8. Purple Software has grown from six employees to around 50 today, which it attributes to the professional approach it takes to development.

9. When you’re developing you don’t need big, bulky functionality that’s going to get in the way of what you are trying to do.

10. Software testing has always been a huge issue for ecommerce developers, and many of them these days are coding using components or objects.

11. IM provides a way to get messages out, and answers in, almost instantly, which, of course means interrupting people.

12. The instrument of that change might be office use, as messaging and presence are being brought into Microsoft’s other office software, such as the Excel spreadsheet program and Outlook e-mail.

13. Researchers at IBM Corp. had for several years been working on the 801 project, an attempt to implement similar ideas.

14. The project was never brought to market, although the ideas influenced later IBM products, including Power PC architecture.

15. Countless other RISK chips have been designed since and RISK is now the dominant architecture for embedded applications.

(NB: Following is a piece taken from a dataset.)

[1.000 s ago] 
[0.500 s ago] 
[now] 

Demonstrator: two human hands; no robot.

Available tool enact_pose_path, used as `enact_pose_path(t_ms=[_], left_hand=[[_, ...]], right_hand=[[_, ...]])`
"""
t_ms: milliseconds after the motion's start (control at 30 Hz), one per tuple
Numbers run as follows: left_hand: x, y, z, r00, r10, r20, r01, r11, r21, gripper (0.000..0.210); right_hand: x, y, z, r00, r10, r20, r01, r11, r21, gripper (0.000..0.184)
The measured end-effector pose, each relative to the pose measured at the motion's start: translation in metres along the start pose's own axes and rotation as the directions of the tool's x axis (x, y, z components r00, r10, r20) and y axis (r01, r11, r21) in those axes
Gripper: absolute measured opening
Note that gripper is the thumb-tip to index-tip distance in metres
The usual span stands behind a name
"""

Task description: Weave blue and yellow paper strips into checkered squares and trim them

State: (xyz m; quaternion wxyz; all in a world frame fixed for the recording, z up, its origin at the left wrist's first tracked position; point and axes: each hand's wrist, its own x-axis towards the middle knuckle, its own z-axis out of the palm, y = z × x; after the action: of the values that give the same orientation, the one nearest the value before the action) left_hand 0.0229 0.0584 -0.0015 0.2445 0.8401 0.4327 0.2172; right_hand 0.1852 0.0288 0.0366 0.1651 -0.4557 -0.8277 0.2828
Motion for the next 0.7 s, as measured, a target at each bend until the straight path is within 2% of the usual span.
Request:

16. So in the 1980s, several groups around the country, including researchers at Caltech and Intel, were trying to optimize an approach called message passing, which avoids shared memory.

17. China announced in early September that it had been discussing developing an alternative to Microsoft Windows with Japan and South Korea.

18. Worms and viruses have been getting more clever every year and a lot of them these days are having real-world consequences, not because of design, but because of unforeseen interaction with other systems.